(December 10, 2017 at 6:15 am)BrianSoddingBoru4 Wrote: I've never been terribly fussed over this 'infinite regress of events' thingy. I consider it to be a non-problem brought up by theists to create a non-solution. It is only a problem for atheists who insist that the universe is infinitely old. The theist counter is that the universe must have had a beginning, and that beginning must have had a cause and that cause must have been God blah blah blah.
Since it is pretty clear that the universe doesn't regress infinitely into the past, why should time?
Boru
Because then you'd have to deal with logical problems associated with timeless entities, including timeless causation.
Also, I don't think even the Big Bang theory states that the universe had a beginning. Rather, what began with the Big Bang was the expansion of the universe, not its existence.
I refer you to this link from Sean Carroll's website:
http://www.preposterousuniverse.com/blog...rse-start/
Quote:There is something of a paradox in the way that cosmologists traditionally talk about the Big Bang. They will go to great effort to explain how the Bang was the beginning of space and time, that there is no “before” or “outside,” and that the universe was (conceivably) infinitely big the very moment it came into existence, so that the pasts of distant points in our current universe are strictly non-overlapping. All of which, of course, is pure moonshine.
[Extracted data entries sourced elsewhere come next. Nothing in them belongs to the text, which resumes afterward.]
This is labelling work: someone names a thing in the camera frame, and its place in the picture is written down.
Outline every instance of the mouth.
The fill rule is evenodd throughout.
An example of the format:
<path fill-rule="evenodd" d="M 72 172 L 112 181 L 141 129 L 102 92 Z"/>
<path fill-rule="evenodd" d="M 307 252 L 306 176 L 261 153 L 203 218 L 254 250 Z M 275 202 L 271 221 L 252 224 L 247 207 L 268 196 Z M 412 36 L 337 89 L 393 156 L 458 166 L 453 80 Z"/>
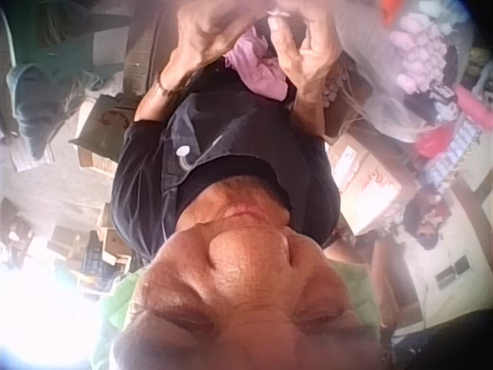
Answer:
<path fill-rule="evenodd" d="M 269 217 L 259 207 L 251 206 L 249 204 L 236 204 L 232 207 L 228 207 L 223 214 L 223 218 L 233 218 L 248 216 L 262 224 L 270 224 Z"/>

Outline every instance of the pink yarn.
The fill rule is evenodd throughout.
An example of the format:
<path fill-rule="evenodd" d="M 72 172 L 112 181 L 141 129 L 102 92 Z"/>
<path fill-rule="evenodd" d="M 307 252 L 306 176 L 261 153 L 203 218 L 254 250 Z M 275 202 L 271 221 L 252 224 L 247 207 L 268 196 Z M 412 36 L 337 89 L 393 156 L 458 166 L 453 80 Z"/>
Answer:
<path fill-rule="evenodd" d="M 237 71 L 253 93 L 283 101 L 287 96 L 286 75 L 279 67 L 277 58 L 264 58 L 268 47 L 266 39 L 259 37 L 255 27 L 252 27 L 224 55 L 226 67 Z"/>

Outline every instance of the bracelet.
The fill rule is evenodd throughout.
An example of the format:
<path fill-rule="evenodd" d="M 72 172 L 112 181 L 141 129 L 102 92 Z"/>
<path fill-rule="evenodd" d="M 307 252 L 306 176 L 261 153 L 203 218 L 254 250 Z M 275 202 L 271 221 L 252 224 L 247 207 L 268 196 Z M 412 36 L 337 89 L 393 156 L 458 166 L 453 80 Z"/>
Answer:
<path fill-rule="evenodd" d="M 175 96 L 177 94 L 180 94 L 184 89 L 188 87 L 190 84 L 191 79 L 188 79 L 183 87 L 180 87 L 179 89 L 165 89 L 163 84 L 161 83 L 161 73 L 159 73 L 156 77 L 156 81 L 154 82 L 154 86 L 158 90 L 159 94 L 164 97 L 171 97 Z"/>

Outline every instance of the red object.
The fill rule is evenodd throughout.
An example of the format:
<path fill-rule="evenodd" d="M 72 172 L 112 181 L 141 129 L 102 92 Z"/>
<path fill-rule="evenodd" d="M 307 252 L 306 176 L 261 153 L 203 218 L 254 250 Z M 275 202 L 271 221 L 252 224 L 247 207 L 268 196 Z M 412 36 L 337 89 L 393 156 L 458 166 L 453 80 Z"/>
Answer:
<path fill-rule="evenodd" d="M 429 133 L 422 133 L 414 143 L 416 150 L 426 158 L 435 158 L 447 150 L 454 137 L 454 123 L 445 123 Z"/>
<path fill-rule="evenodd" d="M 493 112 L 461 85 L 457 85 L 454 90 L 458 97 L 459 108 L 484 130 L 492 131 Z"/>
<path fill-rule="evenodd" d="M 395 17 L 401 10 L 404 0 L 381 0 L 382 16 L 386 26 L 394 23 Z"/>

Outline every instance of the hand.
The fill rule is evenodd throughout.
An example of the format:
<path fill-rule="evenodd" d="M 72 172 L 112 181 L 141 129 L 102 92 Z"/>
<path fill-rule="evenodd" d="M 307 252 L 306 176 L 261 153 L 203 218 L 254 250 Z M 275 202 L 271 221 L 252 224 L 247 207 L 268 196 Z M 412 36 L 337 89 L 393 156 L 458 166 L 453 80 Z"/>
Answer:
<path fill-rule="evenodd" d="M 281 69 L 297 87 L 298 93 L 320 99 L 330 67 L 341 49 L 334 21 L 326 7 L 315 2 L 280 2 L 283 11 L 297 11 L 307 24 L 307 35 L 298 50 L 289 25 L 282 17 L 270 17 L 272 43 Z"/>
<path fill-rule="evenodd" d="M 229 52 L 257 19 L 265 16 L 262 0 L 193 0 L 178 11 L 178 48 L 172 58 L 196 71 Z"/>
When they choose to be more careful, these cosmologists might say “Of course we don’t know for sure, but…” Which is true, but it’s stronger than that: the truth is, we have no good reasons to believe that those statements are actually true, and some pretty good reasons to doubt them.
And as I said in my OP, eternalism avoids the problem of temporal infinite regress even with a posited eternal universe.